*** Opening of Source data ***

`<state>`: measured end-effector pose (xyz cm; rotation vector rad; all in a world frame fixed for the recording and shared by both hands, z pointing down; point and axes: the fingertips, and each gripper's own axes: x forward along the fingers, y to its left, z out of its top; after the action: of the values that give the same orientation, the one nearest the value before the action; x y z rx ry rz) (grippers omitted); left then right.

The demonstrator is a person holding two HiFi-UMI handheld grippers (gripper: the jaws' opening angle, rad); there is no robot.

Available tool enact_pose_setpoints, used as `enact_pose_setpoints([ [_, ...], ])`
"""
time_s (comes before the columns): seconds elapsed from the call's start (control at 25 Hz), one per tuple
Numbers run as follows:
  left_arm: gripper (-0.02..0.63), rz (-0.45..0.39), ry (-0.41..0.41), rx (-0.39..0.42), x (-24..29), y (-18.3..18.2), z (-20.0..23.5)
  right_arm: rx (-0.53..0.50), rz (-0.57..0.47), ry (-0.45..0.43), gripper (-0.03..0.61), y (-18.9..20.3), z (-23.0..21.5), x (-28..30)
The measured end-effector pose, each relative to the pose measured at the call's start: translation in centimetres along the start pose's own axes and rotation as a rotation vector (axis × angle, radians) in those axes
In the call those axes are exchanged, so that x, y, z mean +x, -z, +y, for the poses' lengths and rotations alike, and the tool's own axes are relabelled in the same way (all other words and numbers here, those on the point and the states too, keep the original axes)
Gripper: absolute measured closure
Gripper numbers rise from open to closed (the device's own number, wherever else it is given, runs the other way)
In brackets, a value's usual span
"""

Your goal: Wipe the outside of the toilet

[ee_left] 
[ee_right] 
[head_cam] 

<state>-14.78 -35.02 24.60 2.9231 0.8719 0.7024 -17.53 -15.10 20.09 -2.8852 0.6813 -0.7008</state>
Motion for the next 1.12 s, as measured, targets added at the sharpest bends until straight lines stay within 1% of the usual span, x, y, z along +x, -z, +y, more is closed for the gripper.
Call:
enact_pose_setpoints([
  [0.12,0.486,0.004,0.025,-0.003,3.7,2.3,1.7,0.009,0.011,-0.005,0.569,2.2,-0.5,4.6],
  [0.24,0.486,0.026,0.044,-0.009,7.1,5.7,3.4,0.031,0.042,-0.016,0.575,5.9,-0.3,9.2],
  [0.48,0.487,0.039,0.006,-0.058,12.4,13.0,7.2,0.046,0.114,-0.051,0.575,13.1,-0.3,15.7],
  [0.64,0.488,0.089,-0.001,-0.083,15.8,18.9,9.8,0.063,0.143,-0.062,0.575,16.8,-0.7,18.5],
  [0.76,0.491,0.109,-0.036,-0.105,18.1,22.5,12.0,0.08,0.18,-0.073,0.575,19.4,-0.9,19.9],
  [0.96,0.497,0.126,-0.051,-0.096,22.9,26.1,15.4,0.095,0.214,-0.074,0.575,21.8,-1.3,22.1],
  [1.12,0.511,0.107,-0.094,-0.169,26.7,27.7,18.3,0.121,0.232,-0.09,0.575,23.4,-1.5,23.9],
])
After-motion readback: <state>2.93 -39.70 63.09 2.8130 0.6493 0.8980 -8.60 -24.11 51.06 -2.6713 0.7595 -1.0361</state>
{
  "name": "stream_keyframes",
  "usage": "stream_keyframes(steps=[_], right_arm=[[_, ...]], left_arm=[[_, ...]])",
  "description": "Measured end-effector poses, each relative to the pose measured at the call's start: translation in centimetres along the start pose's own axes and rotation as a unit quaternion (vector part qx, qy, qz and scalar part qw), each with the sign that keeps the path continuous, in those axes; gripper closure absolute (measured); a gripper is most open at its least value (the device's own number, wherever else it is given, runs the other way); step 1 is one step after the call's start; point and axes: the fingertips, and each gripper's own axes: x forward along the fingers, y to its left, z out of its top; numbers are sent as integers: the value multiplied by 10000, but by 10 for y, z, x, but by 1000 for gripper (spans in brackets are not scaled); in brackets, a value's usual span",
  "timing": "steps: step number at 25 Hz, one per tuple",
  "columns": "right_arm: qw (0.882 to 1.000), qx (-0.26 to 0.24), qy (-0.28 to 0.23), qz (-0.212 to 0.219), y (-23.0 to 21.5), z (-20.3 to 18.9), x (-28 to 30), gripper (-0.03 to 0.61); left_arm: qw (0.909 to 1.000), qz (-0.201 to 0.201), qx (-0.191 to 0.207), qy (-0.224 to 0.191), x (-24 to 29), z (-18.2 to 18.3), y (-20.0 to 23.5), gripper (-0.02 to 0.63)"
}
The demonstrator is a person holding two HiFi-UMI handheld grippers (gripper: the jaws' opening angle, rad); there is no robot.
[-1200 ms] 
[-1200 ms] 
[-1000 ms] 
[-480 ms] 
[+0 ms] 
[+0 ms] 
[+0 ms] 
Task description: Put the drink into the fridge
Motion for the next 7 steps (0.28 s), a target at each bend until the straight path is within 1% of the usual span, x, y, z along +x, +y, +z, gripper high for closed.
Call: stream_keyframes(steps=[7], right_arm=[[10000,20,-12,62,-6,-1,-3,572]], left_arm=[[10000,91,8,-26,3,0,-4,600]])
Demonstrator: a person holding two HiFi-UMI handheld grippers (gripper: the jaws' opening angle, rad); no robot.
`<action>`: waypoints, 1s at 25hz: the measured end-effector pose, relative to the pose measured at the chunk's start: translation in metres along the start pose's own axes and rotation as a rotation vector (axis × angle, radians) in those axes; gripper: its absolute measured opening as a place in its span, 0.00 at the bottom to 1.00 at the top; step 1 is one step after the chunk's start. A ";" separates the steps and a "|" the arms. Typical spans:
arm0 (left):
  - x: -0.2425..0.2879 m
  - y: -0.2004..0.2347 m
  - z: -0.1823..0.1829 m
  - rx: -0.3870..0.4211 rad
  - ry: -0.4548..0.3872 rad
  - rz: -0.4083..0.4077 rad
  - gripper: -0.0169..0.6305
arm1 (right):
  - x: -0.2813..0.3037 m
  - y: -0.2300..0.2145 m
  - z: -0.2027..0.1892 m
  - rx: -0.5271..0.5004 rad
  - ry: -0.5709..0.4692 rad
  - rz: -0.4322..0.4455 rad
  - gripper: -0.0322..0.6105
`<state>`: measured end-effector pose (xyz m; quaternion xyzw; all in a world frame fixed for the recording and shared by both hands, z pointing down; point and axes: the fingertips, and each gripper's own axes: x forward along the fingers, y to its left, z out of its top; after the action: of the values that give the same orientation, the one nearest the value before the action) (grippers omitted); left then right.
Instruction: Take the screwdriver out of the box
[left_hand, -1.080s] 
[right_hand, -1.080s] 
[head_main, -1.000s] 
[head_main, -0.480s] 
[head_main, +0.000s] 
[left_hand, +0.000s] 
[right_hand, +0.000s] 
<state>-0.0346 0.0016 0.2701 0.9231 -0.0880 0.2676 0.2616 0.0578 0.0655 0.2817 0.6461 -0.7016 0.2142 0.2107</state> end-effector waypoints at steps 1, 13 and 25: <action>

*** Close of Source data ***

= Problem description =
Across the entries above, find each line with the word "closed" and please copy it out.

= Solution below =
Gripper numbers rise from open to closed (the device's own number, wherever else it is given, runs the other way)
Motion for the next 1.12 s, as measured, targets added at the sharpest bends until straight lines stay within 1% of the usual span, x, y, z along +x, -z, +y, more is closed for the gripper.
Motion for the next 7 steps (0.28 s), a target at each bend until the straight path is within 1% of the usual span, x, y, z along +x, +y, +z, gripper high for closed.

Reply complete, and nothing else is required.